腫瘍免疫学:免疫と発がん性の基本的なトレードオフがドライバー変異の適応度を決定する
Nature 606, 7912 doi: 10.1038/s41586-022-04696-z
がんにおけるミスセンスドライバー変異は、少数のホットスポットに集中している。こうした偏りの説明としては、偏った変異過程、表現型の違い、ネオアンチゲンの免疫編集など、さまざまな機構が提案されてきたが、我々が知る限り、腫瘍進化に対するこれらの特徴の相対的な関与を評価する既存のモデルはない。今回我々は、統一化した理論的な「自由適応度」の枠組みを提案する。この枠組みは、ゲノミクス、エピジェネティクス、トランスクリプトミクス、プロテオミクスの多モードデータを、ドライバー遺伝子変異ががん細胞にもたらす適応度優位性の基盤となる律速過程の生物物理学的モデルに倹約的に統合したものである。我々は、がんで最も変異している遺伝子であるTP53に焦点を合わせ、推定される変異型p53濃度を示し、TP53ホットスポット変異が発がん性とネオアンチゲンの免疫原性との間の進化的トレードオフの最適解となることを示す。我々のモデルは、がんゲノムアトラスの患者や免疫療法を受けた肺がん患者の生存率、および生殖細胞系列のTP53バリアント保因者における腫瘍発生年齢を予想する。ホットスポット変異間で予想される免疫原性の違いは、がん患者と、健常者のユニークで大規模なデータセットで実験的に確認された。
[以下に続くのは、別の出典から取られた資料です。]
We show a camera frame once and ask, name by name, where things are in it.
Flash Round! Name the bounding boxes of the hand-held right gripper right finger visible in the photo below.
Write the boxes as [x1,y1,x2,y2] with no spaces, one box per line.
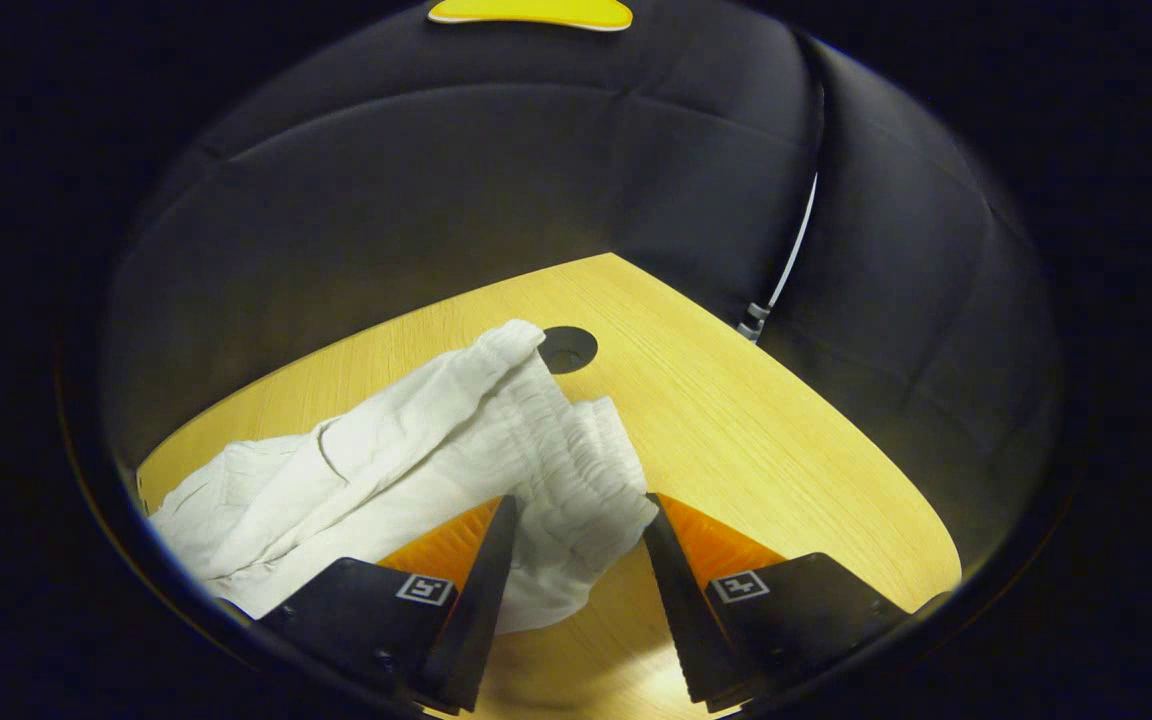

我々のデータは、TP53変異に対する免疫選択圧は、腫瘍内よりも非がん病変部での役割の方が小さいことを示しており、こうしたTP53変異を持つ非がん細胞を標的とした免疫療法ががん早期予防のための機会になる可能性を示唆している。このように、ホットスポット変異の選択優位性に対する免疫原性と発がん機能の相対的な関与を決定することは、精密な免疫療法と腫瘍進化の理解にとって重要な意義がある。